Warum Humanisten nicht „Grüß Gott“ sagen
Menschen, die einen Sensor für gesellschaftliche Vulkanausbrüche in sich tragen, haben natürlich schon vor Jahren auf diese tektonische Bruchlinie hingewiesen und auch schon damals Vorschläge gemacht, die sich bereits beginnen durchzusetzen.

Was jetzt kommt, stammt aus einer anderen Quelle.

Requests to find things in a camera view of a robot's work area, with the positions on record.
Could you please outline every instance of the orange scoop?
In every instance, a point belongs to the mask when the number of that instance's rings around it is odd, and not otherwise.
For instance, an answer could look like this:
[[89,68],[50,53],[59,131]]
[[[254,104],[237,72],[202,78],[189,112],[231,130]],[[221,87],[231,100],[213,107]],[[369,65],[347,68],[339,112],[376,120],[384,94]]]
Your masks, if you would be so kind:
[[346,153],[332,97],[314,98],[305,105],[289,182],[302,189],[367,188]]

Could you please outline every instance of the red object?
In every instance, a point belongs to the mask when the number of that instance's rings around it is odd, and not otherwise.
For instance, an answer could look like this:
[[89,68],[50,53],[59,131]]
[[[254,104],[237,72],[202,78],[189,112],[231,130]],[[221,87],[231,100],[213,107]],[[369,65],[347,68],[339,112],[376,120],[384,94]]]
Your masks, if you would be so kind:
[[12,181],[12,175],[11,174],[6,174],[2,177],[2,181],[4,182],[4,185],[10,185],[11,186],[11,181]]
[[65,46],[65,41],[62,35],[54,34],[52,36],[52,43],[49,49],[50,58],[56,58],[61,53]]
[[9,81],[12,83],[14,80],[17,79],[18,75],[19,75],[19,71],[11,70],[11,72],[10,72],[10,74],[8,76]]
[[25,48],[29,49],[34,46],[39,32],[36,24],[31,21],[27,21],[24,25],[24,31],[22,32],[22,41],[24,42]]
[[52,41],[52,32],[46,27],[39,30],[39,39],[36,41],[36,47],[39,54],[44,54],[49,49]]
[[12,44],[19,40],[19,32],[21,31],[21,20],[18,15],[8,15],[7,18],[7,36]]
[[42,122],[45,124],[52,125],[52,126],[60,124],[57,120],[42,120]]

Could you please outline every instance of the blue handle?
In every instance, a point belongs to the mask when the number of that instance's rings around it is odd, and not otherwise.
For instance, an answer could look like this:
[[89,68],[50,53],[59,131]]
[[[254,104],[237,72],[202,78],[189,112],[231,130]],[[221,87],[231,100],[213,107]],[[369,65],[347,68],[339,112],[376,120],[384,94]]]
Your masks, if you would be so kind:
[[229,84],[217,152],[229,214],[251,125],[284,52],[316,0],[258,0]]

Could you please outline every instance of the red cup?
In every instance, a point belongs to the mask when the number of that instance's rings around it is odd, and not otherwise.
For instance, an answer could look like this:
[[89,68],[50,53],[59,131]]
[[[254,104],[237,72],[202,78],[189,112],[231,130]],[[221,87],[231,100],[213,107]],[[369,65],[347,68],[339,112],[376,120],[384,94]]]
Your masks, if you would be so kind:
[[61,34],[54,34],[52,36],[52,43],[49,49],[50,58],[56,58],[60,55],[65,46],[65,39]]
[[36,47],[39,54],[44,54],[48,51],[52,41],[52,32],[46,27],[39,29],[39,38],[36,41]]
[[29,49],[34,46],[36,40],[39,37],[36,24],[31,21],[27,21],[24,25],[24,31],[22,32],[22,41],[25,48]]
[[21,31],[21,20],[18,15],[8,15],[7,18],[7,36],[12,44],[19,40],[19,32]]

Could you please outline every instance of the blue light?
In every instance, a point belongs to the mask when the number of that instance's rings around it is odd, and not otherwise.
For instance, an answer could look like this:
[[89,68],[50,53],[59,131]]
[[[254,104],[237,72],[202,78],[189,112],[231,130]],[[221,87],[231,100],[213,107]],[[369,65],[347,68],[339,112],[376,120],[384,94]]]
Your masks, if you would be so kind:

So haben wir unter uns Humanisten eingeführt, nicht das mittelalterliche „Grüß Gott!“ zu verwenden, das unter Fortschrittsdenkern schon vor einem halben Jahrhundert den Gegengruß „Ich lass ihn auch schön grüßen!“ oder unter Sozialisten „Grüß Gott in aller Freundschaft!“ ausgelöst hat, sondern den neutralen, für alle akzeptablen und angesagten Gruß „Ich achte dich!“ (kurz: „Achte dich/sie!“).
Kein Lob nötig
Denn heute geht es nicht mehr darum, Gott zu loben oder im Namen Gottes zu grüßen, wo Gott zwar nicht tot, aber für die Mehrheit der Bürger irrelevant geworden ist. Kein Wunder also, dass sich dieser Gruß bestenfalls noch für den Pfarrgemeinderat eignet. Warum muss ein Gruß ewig halten, in einer Welt, in der sogar weite Teile der Sprache demontiert werden, um auf eine Gruppe von Menschen aufmerksam zu machen?
Laplace antwortete, auf die Frage Napoleons, warum Gott, anders als bei Newton, nie in seinen Theorien vorkommt, dass er „diese Hypothese nicht benötige“. Die meisten Menschen heute sind – wie einst Laplace – nun ebenso weit und benötigen diese Annahme nicht mehr.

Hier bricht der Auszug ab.